__REQUIREMENT__.
The required result is every line of the records that includes "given".

━━━━━ SOURCE DATA

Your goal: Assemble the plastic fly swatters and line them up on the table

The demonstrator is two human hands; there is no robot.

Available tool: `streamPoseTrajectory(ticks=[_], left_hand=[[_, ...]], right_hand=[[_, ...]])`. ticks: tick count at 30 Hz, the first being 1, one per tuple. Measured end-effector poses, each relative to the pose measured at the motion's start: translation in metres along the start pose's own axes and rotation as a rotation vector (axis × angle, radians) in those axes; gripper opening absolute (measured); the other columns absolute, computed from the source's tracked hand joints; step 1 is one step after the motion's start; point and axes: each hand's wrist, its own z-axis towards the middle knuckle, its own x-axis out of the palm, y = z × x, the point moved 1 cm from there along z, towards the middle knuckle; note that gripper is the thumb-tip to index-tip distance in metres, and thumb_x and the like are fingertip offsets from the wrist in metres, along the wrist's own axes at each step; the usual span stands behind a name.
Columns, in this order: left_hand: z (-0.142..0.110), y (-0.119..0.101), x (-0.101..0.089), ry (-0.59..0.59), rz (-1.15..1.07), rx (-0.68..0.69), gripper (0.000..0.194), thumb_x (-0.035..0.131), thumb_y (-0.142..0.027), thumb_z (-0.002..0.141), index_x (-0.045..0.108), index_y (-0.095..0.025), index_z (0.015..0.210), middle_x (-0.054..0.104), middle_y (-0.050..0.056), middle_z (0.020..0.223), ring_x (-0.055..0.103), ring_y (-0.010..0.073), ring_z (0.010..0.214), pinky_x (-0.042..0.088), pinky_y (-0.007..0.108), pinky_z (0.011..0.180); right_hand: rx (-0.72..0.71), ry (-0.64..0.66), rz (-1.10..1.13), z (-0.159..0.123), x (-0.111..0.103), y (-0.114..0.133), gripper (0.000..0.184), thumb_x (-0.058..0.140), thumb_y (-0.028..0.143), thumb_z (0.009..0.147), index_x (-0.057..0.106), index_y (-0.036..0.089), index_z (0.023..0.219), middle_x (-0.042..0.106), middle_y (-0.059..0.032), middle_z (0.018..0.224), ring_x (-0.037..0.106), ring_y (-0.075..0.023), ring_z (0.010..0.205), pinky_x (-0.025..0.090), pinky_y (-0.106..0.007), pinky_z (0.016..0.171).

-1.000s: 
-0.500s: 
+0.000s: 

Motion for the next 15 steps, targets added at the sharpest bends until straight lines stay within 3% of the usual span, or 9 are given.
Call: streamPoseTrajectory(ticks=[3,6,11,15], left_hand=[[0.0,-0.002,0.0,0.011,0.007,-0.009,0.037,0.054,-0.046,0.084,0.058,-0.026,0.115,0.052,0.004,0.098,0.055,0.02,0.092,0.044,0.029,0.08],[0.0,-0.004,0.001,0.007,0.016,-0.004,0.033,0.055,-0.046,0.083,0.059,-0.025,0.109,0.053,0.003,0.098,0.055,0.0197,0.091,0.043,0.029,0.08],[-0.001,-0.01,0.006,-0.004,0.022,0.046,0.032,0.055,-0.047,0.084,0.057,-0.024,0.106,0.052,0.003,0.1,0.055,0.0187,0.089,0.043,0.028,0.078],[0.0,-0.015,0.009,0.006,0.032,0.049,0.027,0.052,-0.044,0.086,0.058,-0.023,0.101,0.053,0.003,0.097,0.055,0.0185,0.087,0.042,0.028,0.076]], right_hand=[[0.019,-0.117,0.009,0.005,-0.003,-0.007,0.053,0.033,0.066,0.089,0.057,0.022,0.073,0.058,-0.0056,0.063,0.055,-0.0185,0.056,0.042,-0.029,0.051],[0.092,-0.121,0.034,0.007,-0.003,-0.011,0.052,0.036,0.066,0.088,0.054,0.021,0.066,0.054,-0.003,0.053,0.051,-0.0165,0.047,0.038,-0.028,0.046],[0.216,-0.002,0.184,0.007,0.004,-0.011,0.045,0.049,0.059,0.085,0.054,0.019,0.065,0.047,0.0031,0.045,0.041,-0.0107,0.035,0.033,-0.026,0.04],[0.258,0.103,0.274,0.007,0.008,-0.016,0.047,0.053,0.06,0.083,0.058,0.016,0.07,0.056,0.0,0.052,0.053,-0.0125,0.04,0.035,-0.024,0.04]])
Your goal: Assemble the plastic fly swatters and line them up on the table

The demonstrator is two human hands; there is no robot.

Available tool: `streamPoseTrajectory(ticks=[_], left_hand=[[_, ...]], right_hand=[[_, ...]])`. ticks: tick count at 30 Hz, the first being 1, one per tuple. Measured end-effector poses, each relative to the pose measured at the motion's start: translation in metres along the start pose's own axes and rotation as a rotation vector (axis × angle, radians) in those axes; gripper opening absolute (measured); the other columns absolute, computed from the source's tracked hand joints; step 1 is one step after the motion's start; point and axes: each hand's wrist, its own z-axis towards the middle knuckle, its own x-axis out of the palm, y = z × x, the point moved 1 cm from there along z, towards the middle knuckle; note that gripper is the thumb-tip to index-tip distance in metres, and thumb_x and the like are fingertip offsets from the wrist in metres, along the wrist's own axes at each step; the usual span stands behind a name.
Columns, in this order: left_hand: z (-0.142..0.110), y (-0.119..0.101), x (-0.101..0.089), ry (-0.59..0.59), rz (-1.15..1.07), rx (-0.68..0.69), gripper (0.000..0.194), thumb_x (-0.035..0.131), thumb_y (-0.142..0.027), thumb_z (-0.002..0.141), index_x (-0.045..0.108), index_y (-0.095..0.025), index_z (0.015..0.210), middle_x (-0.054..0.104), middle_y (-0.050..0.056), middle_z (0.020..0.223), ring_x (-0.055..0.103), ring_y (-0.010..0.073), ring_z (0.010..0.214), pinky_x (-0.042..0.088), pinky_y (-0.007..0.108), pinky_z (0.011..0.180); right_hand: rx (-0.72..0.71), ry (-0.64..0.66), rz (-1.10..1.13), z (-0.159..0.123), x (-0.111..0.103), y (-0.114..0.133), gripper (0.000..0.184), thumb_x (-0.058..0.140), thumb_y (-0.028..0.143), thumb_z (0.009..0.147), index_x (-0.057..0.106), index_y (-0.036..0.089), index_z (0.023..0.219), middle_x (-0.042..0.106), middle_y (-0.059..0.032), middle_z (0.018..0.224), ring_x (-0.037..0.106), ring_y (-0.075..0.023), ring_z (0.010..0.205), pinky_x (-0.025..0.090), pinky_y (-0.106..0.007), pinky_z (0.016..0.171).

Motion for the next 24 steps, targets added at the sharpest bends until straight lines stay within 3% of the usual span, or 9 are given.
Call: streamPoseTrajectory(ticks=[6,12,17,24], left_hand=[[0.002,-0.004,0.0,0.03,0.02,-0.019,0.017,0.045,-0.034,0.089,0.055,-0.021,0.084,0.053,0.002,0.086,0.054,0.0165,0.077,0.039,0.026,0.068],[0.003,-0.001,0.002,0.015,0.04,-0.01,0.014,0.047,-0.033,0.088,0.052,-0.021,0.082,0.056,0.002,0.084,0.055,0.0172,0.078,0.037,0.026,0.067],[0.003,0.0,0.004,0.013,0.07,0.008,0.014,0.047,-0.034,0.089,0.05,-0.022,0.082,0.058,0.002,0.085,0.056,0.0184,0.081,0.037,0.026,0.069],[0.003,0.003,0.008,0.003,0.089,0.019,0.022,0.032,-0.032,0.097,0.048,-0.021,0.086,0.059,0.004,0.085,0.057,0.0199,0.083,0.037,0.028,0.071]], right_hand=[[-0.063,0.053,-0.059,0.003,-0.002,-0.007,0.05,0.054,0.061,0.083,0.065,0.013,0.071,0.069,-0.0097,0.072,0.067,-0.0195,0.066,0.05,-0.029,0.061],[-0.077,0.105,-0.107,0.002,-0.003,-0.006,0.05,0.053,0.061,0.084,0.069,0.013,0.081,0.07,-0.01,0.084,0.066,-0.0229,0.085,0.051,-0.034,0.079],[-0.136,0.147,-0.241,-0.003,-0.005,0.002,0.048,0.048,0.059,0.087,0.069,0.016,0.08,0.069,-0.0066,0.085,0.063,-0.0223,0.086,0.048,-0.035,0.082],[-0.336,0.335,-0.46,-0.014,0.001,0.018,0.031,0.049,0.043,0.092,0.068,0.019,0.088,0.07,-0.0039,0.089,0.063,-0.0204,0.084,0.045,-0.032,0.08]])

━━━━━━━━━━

__RESULT OF THIS TASK__.
Motion for the next 15 steps, targets added at the sharpest bends until straight lines stay within 3% of the usual span, or 9 are given.
Motion for the next 24 steps, targets added at the sharpest bends until straight lines stay within 3% of the usual span, or 9 are given.

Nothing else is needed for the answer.